Investment in digital MRO services is needed, said Martens, because ultimately, that investment pays off several fold: “MRO services will come with reduced costs and increased efficiency as well as automated processes. Reducing fuel consumption through modifications during MRO events will further lower fuel costs and the carbon footprint. Digital partnerships with other players in the aviation industry and advanced digital engineering solutions are further making an impact.”
The system also makes selling or buying used aircraft easier – every minute the aircraft has ever flown is recorded, making it valuable information for a potential buyer. Swayze said brokers have contacted them before to say that their system was key to selling aircraft.
Digital MRO from an air medical perspective
Air ambulance service Air Alliance has an in-house European Aviation Safety Agency-approved MRO service, and additionally offers a wide range of services to other customers for a variety of aircraft. Eva Kluge, Chief Commercial Officer at Air Alliance, says digitalization means efficiency and transparency for the business. She adds that the key factor for an air ambulance service is that increasing digitalization of MRO will reduce aircraft downtime.
Kluge argued that streamlining the existing processes and switching to faster and more efficient digital processes is essential to maintain the company’s competitive ability for the next decades.

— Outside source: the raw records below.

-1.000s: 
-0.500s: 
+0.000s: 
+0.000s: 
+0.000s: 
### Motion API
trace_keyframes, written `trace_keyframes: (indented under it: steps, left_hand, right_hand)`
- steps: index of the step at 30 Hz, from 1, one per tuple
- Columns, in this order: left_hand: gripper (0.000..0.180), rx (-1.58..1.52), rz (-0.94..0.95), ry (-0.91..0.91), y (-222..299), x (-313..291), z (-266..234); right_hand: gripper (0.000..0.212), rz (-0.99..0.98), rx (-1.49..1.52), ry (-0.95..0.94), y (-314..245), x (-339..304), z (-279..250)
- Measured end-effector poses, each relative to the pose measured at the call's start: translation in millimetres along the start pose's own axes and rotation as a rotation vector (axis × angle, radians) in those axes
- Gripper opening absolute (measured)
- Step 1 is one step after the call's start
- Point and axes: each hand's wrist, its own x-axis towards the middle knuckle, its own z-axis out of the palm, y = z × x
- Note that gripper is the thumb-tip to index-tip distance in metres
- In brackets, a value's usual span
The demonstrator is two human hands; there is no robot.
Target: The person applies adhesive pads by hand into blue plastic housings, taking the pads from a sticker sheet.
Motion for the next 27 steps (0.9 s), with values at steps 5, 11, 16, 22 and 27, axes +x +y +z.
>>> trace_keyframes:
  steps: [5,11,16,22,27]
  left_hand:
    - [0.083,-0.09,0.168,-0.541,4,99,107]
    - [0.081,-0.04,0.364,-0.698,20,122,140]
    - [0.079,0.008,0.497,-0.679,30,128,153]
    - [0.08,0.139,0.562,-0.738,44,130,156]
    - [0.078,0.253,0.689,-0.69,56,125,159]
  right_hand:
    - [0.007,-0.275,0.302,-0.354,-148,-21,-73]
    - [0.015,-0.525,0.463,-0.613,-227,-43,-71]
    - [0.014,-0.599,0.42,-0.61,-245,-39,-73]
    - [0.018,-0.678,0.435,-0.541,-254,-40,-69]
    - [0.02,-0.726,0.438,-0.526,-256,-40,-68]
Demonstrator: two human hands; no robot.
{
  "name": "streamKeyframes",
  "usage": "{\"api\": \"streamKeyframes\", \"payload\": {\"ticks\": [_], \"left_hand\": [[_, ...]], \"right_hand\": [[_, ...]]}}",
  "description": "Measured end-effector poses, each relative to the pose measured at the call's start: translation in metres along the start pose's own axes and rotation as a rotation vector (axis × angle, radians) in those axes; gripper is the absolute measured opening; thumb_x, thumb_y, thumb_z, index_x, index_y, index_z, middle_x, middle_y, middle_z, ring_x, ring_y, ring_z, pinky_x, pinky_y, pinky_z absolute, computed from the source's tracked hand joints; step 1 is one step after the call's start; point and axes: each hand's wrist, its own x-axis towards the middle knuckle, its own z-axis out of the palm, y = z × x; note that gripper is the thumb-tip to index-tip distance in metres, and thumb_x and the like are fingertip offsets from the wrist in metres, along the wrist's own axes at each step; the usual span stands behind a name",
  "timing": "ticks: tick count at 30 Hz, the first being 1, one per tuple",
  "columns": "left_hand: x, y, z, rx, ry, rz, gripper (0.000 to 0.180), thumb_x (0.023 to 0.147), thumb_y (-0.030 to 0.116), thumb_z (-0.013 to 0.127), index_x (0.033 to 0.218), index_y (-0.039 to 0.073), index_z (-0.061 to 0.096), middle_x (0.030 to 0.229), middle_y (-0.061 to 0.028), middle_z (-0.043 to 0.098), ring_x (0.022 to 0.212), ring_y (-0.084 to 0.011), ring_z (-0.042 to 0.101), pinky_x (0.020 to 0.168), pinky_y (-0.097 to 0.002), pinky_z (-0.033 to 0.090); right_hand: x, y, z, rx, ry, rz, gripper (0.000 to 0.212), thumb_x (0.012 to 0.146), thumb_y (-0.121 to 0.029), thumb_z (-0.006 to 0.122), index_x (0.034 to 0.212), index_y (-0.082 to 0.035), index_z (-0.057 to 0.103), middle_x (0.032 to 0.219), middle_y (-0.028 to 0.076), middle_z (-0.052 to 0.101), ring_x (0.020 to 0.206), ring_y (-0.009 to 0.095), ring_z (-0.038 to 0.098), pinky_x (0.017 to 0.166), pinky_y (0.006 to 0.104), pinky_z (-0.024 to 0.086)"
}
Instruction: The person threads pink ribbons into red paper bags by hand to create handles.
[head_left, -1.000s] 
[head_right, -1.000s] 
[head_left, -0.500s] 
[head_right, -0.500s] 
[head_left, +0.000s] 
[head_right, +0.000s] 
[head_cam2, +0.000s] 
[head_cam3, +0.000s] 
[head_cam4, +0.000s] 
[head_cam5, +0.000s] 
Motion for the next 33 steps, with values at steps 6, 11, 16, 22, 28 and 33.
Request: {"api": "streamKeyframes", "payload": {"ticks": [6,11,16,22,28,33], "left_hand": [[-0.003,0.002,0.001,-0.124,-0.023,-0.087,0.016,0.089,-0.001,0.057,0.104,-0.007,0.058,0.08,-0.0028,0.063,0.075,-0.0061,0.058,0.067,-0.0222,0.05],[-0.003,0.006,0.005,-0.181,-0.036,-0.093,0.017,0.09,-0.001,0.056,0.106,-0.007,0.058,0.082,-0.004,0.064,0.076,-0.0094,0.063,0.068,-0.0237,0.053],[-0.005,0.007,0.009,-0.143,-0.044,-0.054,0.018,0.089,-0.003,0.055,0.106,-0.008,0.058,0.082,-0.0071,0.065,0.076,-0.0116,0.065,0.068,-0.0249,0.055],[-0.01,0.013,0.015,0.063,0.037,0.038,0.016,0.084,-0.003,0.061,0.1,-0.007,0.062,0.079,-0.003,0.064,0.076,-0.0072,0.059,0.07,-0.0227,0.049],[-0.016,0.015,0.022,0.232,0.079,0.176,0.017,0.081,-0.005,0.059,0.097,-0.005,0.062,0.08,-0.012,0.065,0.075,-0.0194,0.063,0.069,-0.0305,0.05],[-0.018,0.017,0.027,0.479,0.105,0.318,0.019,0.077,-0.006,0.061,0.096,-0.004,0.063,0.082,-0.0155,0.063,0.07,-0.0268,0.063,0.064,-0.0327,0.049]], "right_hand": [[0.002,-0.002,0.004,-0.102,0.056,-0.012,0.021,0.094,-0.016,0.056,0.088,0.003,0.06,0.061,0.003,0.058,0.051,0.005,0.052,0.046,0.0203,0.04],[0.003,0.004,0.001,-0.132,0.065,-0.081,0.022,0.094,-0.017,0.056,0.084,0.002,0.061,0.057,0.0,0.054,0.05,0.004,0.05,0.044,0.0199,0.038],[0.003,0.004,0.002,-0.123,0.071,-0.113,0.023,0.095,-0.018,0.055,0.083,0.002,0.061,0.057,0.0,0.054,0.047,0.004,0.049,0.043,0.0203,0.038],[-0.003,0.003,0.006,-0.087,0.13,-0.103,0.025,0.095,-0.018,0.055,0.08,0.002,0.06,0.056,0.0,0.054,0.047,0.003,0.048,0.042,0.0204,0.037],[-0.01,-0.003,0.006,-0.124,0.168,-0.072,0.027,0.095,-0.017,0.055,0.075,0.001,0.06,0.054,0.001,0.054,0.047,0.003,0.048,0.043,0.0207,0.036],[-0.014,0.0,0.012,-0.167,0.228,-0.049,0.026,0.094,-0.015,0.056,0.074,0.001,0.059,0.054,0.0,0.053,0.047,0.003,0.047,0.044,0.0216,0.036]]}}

“Available digital data required for providing the maintenance services should be instantly available to the competent departments throughout the company, without the need of avoidable or necessary manual interactions,” Kluge told AirMed&Rescue. “Though technically and functionally completely different, the basic principles and EASA rules for maintaining a helicopter are the same as for a fixed-wing aircraft; therefore, there is no appreciable difference.”
Air Alliance recently decided to implement a new and more comprehensive MRO software as part of its future digitization strategy.
Looking to the future
Saravanan Rajarajan, Head of Aviation Consulting at Ramco, believes the future of digital MRO lies in 5G technologies. “We believe the confluence of AI, advanced analytics, mobile and 5G technologies will be game changers and enable MROs to achieve higher operational efficiencies. This may involve bringing together ERP systems, electronic flight bags, mobile and wearable technologies, embedded IoT and seamlessly interlinked external systems. By embracing these technological advancements, MROs are well poised to operate efficiently with the resources they have.”
Kluge added: “Streamlining the existing processes and switching to faster and more efficient digital processes is essential to maintain our competitive ability for the next decades.”
With the digital landscape changing as fast as it does, and subsequent adaption from industry, there seems to be no end to the imagination of where digital MRO could go in the future. Either way, the aviation industry seems set to become more efficient and safer as digital MRO grows.